À quelques pas de l’Opéra Garnier, la place Edouard VII est une halte somptueuse, et plutôt méconnue, appréciée par les photographes pour ses perspectives géométriques et son architecture bourgeoise. Elle est également l’occasion de s’arrêter sur la personnalité atypique de l’éphémère roi (1901-1910), qui a eu un attachement très particulier avec la ville de Paris, et ses plaisirs…

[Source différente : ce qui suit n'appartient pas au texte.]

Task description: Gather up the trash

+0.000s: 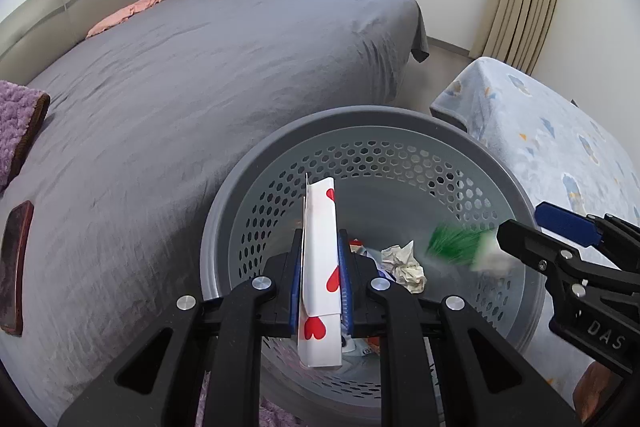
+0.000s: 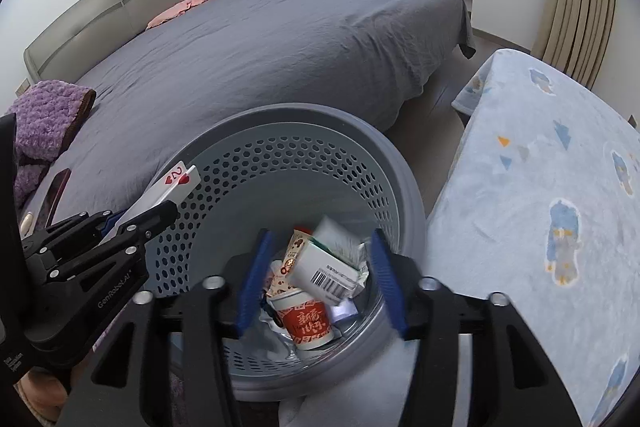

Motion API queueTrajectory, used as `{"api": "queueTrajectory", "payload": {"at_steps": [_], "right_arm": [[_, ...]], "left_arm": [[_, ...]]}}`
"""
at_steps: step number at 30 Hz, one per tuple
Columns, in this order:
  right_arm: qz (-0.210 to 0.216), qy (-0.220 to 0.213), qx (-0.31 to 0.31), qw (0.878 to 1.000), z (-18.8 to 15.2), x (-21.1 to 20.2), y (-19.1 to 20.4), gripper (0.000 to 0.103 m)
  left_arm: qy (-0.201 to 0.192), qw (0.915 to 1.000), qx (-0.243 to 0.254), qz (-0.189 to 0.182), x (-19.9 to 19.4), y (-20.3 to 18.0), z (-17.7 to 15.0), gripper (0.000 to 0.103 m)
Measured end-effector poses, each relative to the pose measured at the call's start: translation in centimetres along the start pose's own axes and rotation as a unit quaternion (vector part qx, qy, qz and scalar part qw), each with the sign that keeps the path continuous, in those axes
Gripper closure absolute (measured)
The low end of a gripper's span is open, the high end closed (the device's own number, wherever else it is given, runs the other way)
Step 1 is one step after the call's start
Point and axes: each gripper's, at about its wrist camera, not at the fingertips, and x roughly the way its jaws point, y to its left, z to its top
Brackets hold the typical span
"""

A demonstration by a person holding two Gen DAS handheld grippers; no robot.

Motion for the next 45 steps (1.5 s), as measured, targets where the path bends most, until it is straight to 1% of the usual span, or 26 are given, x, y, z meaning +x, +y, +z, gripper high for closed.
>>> {"api": "queueTrajectory", "payload": {"at_steps": [2, 3, 4, 5, 6, 7, 8, 13, 17, 23, 26, 30, 32, 41, 45], "right_arm": [[0.0, -0.003, 0.003, 1.0, -0.2, -0.1, -0.2, 0.043], [-0.002, -0.003, 0.004, 1.0, -0.3, -0.2, -0.3, 0.043], [-0.004, -0.003, 0.005, 1.0, -0.3, -0.2, -0.4, 0.043], [-0.004, -0.003, 0.007, 1.0, -0.4, -0.3, -0.5, 0.043], [-0.004, -0.002, 0.01, 1.0, -0.4, -0.3, -0.6, 0.043], [-0.003, -0.002, 0.013, 1.0, -0.4, -0.3, -0.7, 0.043], [-0.002, -0.002, 0.016, 1.0, -0.5, -0.4, -0.8, 0.043], [-0.002, -0.004, 0.019, 1.0, -0.7, -0.7, -0.8, 0.042], [-0.004, -0.005, 0.019, 1.0, -1.0, -1.0, -0.6, 0.041], [-0.004, -0.004, 0.024, 1.0, -1.4, -1.4, -0.6, 0.041], [-0.004, -0.005, 0.026, 1.0, -1.6, -1.7, -0.6, 0.038], [-0.005, -0.006, 0.028, 1.0, -1.7, -2.0, -0.5, 0.038], [-0.006, -0.007, 0.028, 1.0, -1.7, -2.2, -0.5, 0.038], [-0.008, -0.012, 0.035, 0.999, -1.7, -2.9, -0.6, 0.036], [-0.008, -0.012, 0.04, 0.999, -1.8, -3.0, -0.8, 0.035]], "left_arm": [[0.001, 1.0, -0.003, 0.001, 0.0, 0.1, -0.1, 0.076], [0.0, 1.0, -0.003, 0.003, 0.0, 0.2, -0.2, 0.074], [0.0, 1.0, -0.004, 0.005, -0.1, 0.2, -0.2, 0.068], [-0.001, 1.0, -0.005, 0.006, -0.1, 0.2, -0.3, 0.061], [-0.003, 0.9999, -0.007, 0.009, -0.3, 0.3, -0.4, 0.056], [-0.005, 0.9999, -0.007, 0.011, -0.4, 0.4, -0.4, 0.046], [-0.009, 0.9998, -0.008, 0.014, -0.5, 0.4, -0.5, 0.04], [-0.01, 0.9997, -0.013, 0.02, -1.1, 0.8, -0.6, 0.039], [-0.013, 0.9994, -0.018, 0.025, -1.6, 1.0, -0.7, 0.031], [-0.019, 0.9991, -0.017, 0.035, -2.6, 1.2, -0.7, 0.024], [-0.02, 0.9988, -0.018, 0.041, -3.1, 1.3, -0.8, 0.02], [-0.022, 0.9985, -0.017, 0.046, -3.6, 1.2, -0.8, 0.017], [-0.023, 0.9984, -0.016, 0.049, -3.8, 1.1, -0.8, 0.014], [-0.026, 0.9978, -0.015, 0.058, -4.6, 1.0, -0.6, 0.009], [-0.026, 0.9977, -0.015, 0.061, -4.7, 0.9, -0.7, 0.008]]}}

- Une sculpture de Paul Landowski, à qui l’on doit aussi la statue de Sainte-Geneviève du pont de la Tournelle
Las d’attendre de monter sur le trône, le futur Edouard VII a toujours préféré le Paris de la Belle Époque aux bonnes moeurs de son Angleterre natale. Fils ainé de la Reine Victoria, il dut attendre 60 longues années avant de succéder à sa mère. Petite de taille (1m52) mais grande de pouvoir, Victoria règnait sur le plus grand empire du monde avec autorité… et austérité. L’époque était à la morale, aux bonnes moeurs, et à la décence. Un ennui mortel pour Albert Edward, d’autant plus que sa mère ne lui laissait que très peu de place dans les affaires de l’Etat. Pourquoi donc, sans véritable fonction officielle, se languir dans la pudibonderie quand la capitale voisine offrait tous les plaisirs de la vie ?

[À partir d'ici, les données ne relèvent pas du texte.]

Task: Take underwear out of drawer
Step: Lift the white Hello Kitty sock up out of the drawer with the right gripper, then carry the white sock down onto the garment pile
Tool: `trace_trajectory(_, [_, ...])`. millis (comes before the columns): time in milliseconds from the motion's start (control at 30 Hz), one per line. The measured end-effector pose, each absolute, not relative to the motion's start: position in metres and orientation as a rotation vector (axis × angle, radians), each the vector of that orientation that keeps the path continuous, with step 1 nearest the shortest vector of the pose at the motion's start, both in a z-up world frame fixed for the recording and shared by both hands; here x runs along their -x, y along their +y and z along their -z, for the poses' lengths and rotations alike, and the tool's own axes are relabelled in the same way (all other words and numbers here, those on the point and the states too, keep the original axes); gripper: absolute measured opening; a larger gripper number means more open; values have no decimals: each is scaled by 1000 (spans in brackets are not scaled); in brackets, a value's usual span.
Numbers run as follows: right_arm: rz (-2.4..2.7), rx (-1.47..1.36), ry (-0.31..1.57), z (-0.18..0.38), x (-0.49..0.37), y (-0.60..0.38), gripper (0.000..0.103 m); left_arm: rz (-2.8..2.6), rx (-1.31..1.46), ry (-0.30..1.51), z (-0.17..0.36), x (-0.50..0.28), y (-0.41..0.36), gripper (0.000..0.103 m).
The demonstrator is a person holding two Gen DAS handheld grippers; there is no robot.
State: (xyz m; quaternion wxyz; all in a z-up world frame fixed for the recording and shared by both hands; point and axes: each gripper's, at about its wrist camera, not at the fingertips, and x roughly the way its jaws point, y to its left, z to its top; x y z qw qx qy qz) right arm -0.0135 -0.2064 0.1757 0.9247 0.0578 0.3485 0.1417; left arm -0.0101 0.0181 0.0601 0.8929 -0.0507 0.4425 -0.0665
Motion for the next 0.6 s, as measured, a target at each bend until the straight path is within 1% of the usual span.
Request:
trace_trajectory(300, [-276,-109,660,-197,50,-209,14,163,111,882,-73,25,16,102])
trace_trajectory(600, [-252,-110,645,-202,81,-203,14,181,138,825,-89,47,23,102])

Paris, transformée par les coups de pioche d’Haussmann, venait d’entrer dans l’ère de la modernité. Elle devint à partir des années 1880 la capitale mondiale des loisirs, du divertissement, et des plaisirs. Tous les plaisirs… La nourriture y était fameuse, et les bonnes adresses ne manquaient pas. Des qualités précieuses pour l’estomac du Prince, qui pouvait engloutir entre 5 et 10 repas par jour. Et surtout, le sexe y était sans égal en Europe. Les filles étaient contrôlées chaque semaine par des médecins, et méticuleusement choisies pour satisfaire la clientèle.

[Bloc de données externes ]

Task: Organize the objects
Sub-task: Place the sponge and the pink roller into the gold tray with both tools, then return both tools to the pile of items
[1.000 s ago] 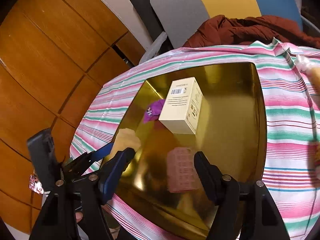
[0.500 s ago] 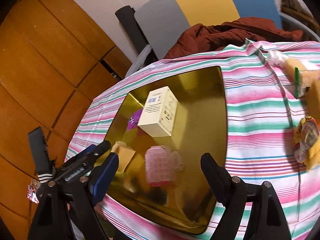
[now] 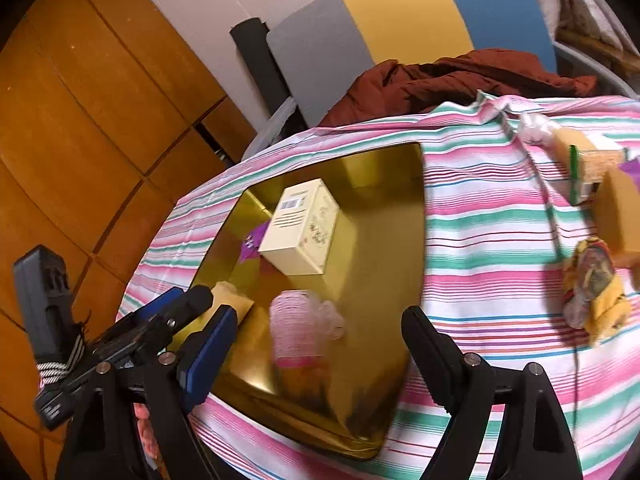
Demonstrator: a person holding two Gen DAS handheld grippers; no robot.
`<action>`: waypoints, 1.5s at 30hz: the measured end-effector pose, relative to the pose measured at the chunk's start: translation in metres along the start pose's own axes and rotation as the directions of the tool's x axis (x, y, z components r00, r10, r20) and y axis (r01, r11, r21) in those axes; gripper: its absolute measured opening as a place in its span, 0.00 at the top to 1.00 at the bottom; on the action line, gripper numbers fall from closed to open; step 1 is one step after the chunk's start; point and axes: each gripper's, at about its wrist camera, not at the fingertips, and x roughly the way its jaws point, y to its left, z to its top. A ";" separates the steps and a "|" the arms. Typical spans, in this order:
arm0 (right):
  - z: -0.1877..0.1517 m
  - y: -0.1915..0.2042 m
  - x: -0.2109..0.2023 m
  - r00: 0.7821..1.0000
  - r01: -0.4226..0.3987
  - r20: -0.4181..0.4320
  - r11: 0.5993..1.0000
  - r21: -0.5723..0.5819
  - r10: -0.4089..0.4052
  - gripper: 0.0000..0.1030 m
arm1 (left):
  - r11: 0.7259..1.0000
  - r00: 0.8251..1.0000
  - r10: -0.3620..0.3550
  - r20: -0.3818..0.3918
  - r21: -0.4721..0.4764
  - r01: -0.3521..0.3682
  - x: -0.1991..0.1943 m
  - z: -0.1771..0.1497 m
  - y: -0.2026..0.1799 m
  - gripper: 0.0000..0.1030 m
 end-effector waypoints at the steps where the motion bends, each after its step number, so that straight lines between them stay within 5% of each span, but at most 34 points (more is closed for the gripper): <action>1: 0.000 -0.004 -0.002 1.000 0.003 0.004 1.000 0.011 -0.003 0.18 | 1.000 1.000 -0.015 -0.009 0.007 0.015 0.002 -0.001 -0.006 0.25; 22: -0.013 -0.098 -0.055 0.987 0.108 0.097 0.974 0.198 -0.129 0.18 | 0.963 0.981 -0.155 -0.117 0.205 0.177 0.020 -0.023 -0.118 0.25; 28: -0.020 -0.135 -0.086 0.941 0.237 0.180 0.939 0.249 -0.286 0.25 | 0.941 0.970 -0.191 -0.149 0.254 0.224 0.021 -0.032 -0.145 0.25; 36: -0.019 -0.210 -0.110 0.864 0.386 0.170 0.840 0.380 -0.474 0.38 | 0.907 0.962 -0.210 -0.174 0.333 0.258 0.026 -0.037 -0.181 0.25; 45: -0.004 -0.226 -0.087 0.869 0.409 0.155 0.859 0.309 -0.470 0.50 | 0.875 0.954 -0.202 -0.220 0.398 0.277 0.047 -0.043 -0.218 0.25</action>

Bref, dès qu’il le peut, Édouard séjourne à Paris. Théâtres, cabarets, salons mondains, restaurants… Le Prince jouit de tous les charmes parisiens. C’est lui qui aurait même, dit-on, lancé la mode du smoking, bien plus pratique que l’encombrante queue-de-pie.
Une chambre dédiée lui est réservée au Chabanais, la plus célèbre maison close de Paris, près du Palais-Royal. Les dîners répétés jouant sur sa corpulence, celui qui était surnommé « Dirty Bertie » devient « Tum-Tum » (Gros-Bide). Il se fait alors fabriquer en 1890 une chaise sur mesure par Louis Soubrier, artisan du Faubourg Saint-Antoine, pour ne pas étouffer sa compagnie. Qui pouvait être plurielle… La chaise originale est conservée par un descendant de Louis Soubrier. Une réplique est visible au musée du sexe à Prague.
Après 60 longues années d’attente (battu depuis par le Prince Charles), Edward VII assumera sa charge avec rigueur et sérieux, menant notamment une politique d’entente cordiale avec la France. Logique, serait-on tenté de penser, après tant de services rendus…
Percée en 1911, la rue Edouard VII et sa place rendent hommage au plus parisien des rois anglais. Et la statue de Paul Landowski (1913) nous représente un souverain qui mène son cheval par la bride avec noblesse. Pour faire oublier une vie débridée ?
- À voir lors d’une balade sur les Grands Boulevards, ou après une visite de l’Opéra Garnier.